* About this task *
Each line from the beginning of the data below through the line containing "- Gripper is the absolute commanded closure" should be repeated exactly, please.

[Dataset items]
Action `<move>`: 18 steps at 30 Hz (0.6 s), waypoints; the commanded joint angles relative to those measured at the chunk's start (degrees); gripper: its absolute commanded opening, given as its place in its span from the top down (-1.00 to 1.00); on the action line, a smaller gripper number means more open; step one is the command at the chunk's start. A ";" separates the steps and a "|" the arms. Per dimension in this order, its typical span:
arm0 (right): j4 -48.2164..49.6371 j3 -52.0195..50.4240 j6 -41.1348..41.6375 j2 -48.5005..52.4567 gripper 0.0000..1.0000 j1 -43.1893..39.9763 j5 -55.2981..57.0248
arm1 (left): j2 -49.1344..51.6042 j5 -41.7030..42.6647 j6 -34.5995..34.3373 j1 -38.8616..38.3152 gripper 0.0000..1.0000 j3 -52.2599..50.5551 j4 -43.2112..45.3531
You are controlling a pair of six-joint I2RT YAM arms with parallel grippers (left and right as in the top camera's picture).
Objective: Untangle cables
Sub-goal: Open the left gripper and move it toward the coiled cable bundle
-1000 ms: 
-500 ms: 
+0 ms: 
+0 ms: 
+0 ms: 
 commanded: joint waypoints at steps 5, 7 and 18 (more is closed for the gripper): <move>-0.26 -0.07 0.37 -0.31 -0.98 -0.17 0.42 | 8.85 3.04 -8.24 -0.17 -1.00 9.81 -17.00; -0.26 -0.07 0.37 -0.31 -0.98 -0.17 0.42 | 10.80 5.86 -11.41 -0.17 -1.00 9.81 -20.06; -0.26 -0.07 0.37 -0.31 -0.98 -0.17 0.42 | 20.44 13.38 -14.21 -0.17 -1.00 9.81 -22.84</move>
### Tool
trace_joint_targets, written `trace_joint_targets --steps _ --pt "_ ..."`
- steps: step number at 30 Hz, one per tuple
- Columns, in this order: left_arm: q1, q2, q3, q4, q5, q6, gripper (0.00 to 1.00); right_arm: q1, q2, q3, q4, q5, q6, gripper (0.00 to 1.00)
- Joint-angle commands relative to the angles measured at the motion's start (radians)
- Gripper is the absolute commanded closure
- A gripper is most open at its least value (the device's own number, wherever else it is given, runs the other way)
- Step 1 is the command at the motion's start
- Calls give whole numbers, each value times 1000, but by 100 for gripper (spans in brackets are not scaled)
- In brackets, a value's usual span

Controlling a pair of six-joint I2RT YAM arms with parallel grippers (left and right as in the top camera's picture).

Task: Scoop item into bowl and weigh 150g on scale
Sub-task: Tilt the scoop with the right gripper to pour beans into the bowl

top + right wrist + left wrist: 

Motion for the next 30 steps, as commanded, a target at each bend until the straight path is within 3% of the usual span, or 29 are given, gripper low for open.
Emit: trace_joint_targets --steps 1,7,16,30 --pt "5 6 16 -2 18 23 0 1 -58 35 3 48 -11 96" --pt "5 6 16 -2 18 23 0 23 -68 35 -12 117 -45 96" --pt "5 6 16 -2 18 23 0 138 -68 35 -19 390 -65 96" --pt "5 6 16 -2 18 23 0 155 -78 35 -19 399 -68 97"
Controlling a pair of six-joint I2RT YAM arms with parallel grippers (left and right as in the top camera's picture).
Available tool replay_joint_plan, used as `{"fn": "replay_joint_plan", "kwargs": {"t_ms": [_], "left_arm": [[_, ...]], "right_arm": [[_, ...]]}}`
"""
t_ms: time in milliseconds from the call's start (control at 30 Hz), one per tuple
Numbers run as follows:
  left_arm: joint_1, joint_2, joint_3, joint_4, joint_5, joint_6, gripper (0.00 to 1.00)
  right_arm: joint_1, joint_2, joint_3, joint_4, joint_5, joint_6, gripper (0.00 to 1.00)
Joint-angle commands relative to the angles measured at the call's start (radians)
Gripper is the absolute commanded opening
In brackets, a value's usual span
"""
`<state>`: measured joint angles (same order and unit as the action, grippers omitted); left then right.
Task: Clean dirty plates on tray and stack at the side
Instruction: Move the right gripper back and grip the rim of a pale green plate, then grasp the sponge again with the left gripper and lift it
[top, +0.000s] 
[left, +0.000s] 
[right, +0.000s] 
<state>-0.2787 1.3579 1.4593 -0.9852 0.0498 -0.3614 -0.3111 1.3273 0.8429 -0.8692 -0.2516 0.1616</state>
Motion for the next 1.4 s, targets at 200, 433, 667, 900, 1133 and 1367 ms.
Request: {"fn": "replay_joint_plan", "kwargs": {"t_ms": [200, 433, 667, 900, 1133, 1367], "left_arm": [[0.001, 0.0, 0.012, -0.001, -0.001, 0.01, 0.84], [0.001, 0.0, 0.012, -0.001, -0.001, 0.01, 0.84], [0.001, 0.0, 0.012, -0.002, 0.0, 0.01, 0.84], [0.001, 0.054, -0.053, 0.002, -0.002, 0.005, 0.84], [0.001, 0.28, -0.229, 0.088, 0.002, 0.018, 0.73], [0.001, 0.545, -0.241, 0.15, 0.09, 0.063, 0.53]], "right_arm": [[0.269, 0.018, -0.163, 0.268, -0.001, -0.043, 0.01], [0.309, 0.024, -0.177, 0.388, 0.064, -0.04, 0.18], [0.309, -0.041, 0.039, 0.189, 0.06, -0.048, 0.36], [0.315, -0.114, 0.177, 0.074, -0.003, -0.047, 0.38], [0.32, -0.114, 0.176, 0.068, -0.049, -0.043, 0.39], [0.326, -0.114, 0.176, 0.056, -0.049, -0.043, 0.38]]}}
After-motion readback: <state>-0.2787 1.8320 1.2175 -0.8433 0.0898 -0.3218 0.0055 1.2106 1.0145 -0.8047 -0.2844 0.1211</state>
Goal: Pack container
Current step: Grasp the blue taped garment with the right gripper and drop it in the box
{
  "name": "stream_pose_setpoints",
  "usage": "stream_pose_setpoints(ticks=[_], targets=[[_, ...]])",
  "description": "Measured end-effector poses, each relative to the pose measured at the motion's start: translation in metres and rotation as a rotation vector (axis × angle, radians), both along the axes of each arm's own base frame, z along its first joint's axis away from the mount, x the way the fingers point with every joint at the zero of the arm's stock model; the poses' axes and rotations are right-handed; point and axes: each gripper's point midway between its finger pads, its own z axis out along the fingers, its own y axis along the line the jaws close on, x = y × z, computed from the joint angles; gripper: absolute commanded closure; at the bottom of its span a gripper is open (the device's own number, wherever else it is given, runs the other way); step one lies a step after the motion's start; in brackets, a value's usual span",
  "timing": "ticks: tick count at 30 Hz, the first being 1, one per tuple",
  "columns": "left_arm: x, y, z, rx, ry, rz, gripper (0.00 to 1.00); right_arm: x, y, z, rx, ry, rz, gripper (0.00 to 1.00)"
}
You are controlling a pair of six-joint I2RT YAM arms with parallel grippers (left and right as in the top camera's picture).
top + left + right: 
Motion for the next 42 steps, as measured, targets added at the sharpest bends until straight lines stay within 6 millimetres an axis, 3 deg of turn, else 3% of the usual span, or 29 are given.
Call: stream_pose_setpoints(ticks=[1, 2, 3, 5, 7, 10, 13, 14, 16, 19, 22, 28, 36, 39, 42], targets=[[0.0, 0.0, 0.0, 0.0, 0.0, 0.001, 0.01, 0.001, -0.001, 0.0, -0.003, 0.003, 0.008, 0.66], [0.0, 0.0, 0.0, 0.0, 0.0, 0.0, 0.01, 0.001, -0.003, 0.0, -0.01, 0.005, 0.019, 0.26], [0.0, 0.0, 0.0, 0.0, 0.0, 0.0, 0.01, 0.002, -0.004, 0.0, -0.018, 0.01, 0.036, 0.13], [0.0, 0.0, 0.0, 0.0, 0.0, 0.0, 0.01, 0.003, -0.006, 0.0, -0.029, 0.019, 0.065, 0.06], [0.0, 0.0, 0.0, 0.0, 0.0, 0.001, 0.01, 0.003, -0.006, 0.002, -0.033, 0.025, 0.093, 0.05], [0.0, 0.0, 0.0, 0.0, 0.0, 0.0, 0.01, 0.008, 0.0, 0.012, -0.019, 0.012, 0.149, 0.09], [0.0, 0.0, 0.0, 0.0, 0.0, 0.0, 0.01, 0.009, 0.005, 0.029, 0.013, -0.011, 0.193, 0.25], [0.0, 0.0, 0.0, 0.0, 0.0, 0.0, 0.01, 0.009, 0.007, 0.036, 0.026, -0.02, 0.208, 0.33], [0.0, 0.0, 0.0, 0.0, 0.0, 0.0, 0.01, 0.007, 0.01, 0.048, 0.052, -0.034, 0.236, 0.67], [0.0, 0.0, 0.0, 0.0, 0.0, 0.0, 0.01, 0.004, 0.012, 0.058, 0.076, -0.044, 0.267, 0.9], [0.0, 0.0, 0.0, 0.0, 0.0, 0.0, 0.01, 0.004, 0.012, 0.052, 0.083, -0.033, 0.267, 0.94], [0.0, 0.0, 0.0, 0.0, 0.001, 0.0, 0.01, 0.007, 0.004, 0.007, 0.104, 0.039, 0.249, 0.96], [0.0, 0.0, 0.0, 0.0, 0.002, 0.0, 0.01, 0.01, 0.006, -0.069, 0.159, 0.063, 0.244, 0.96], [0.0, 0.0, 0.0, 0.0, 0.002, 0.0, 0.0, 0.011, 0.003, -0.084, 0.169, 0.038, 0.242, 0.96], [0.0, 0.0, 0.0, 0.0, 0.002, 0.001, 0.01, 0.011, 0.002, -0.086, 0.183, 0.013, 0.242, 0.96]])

* Written answer *
Action `<move>`: 18 steps at 30 Hz (0.6 s), waypoints; the commanded joint angles relative to those measured at the chunk's start (degrees); gripper: its absolute commanded opening, given as its place in its span from the top down (-1.00 to 1.00); on the action line, a smaller gripper number means more open; step one is the command at the chunk's start. A ";" separates the steps and a "|" the arms. Per dimension in this order, its typical span:
arm0 (right): j4 -48.2164..49.6371 j3 -52.0195..50.4240 j6 -41.1348..41.6375 j2 -48.5005..52.4567 gripper 0.0000..1.0000 j1 -43.1893..39.9763 j5 -55.2981..57.0248
arm1 (left): j2 -49.1344..51.6042 j5 -41.7030..42.6647 j6 -34.5995..34.3373 j1 -38.8616..38.3152 gripper 0.0000..1.0000 j3 -52.2599..50.5551 j4 -43.2112..45.3531
You are controlling a pair of six-joint I2RT YAM arms with parallel grippers (left and right as in the top camera's picture).
Objective: Untangle cables
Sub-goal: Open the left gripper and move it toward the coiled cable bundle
-1000 ms: 
-500 ms: 
+0 ms: 
+0 ms: 
+0 ms: 
 commanded: joint waypoints at steps 5, 7 and 18 (more is closed for the gripper): <move>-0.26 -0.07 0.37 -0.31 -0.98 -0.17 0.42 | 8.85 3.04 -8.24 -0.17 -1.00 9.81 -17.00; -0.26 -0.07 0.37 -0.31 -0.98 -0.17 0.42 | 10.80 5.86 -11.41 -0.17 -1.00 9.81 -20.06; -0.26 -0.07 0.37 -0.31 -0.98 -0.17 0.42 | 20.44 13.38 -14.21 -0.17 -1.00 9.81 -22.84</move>
### Tool
trace_joint_targets, written `trace_joint_targets --steps _ --pt "_ ..."`
- steps: step number at 30 Hz, one per tuple
- Columns, in this order: left_arm: q1, q2, q3, q4, q5, q6, gripper (0.00 to 1.00); right_arm: q1, q2, q3, q4, q5, q6, gripper (0.00 to 1.00)
- Joint-angle commands relative to the angles measured at the motion's start (radians)
- Gripper is the absolute commanded closure

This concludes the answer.